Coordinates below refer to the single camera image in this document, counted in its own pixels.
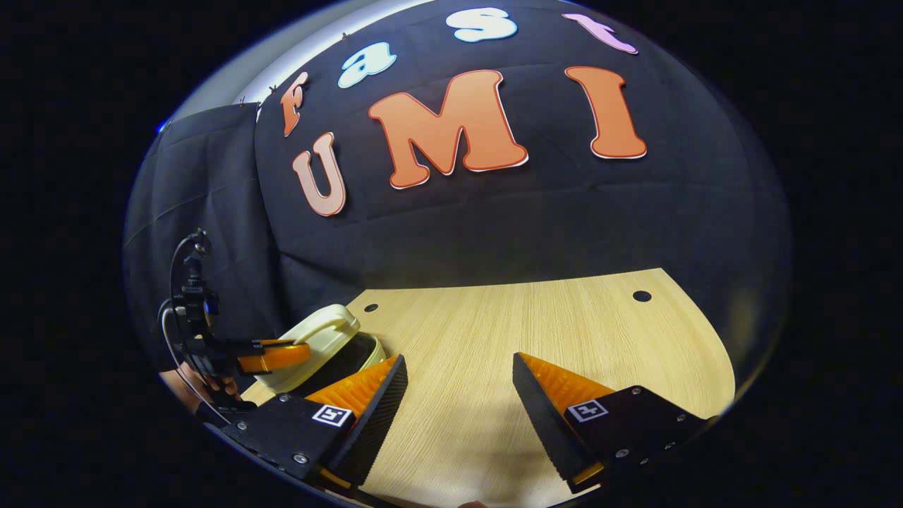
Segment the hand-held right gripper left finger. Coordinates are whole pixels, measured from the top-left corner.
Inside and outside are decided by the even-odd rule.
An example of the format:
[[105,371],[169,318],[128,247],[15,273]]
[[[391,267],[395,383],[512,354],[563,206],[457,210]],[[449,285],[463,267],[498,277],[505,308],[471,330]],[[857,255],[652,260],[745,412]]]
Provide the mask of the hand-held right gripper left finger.
[[304,483],[363,485],[408,386],[404,355],[305,397],[275,396],[226,425],[226,443]]

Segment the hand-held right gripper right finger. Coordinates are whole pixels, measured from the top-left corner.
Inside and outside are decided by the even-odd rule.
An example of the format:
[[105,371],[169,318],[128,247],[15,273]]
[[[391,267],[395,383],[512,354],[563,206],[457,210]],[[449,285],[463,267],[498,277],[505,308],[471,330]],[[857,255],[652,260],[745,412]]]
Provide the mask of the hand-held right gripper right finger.
[[710,425],[642,385],[610,389],[522,351],[513,355],[513,384],[574,494],[639,475]]

::::::::

[What to work on]
Output the records above in their entirety and exactly, leaving out all images.

[Response]
Coordinates below refer to the single camera image in this document, counted in its own pixels.
Segment the hand-held right gripper left finger. Coordinates are whole pixels, measured from the top-left corner.
Inside and outside are decided by the even-odd rule.
An example of the format:
[[105,371],[169,318],[128,247],[15,273]]
[[[391,267],[395,383],[512,354],[563,206],[457,210]],[[449,285],[463,267],[498,277],[505,308],[471,330]],[[857,255],[652,260],[745,412]]]
Provide the mask of the hand-held right gripper left finger.
[[304,483],[363,485],[408,386],[404,355],[305,397],[275,396],[226,425],[226,443]]

Segment the hand-held right gripper right finger. Coordinates are whole pixels, measured from the top-left corner.
Inside and outside are decided by the even-odd rule.
An example of the format:
[[105,371],[169,318],[128,247],[15,273]]
[[[391,267],[395,383],[512,354],[563,206],[457,210]],[[449,285],[463,267],[498,277],[505,308],[471,330]],[[857,255],[652,260],[745,412]]]
Provide the mask of the hand-held right gripper right finger.
[[710,425],[642,385],[610,389],[522,351],[513,355],[513,384],[574,494],[639,475]]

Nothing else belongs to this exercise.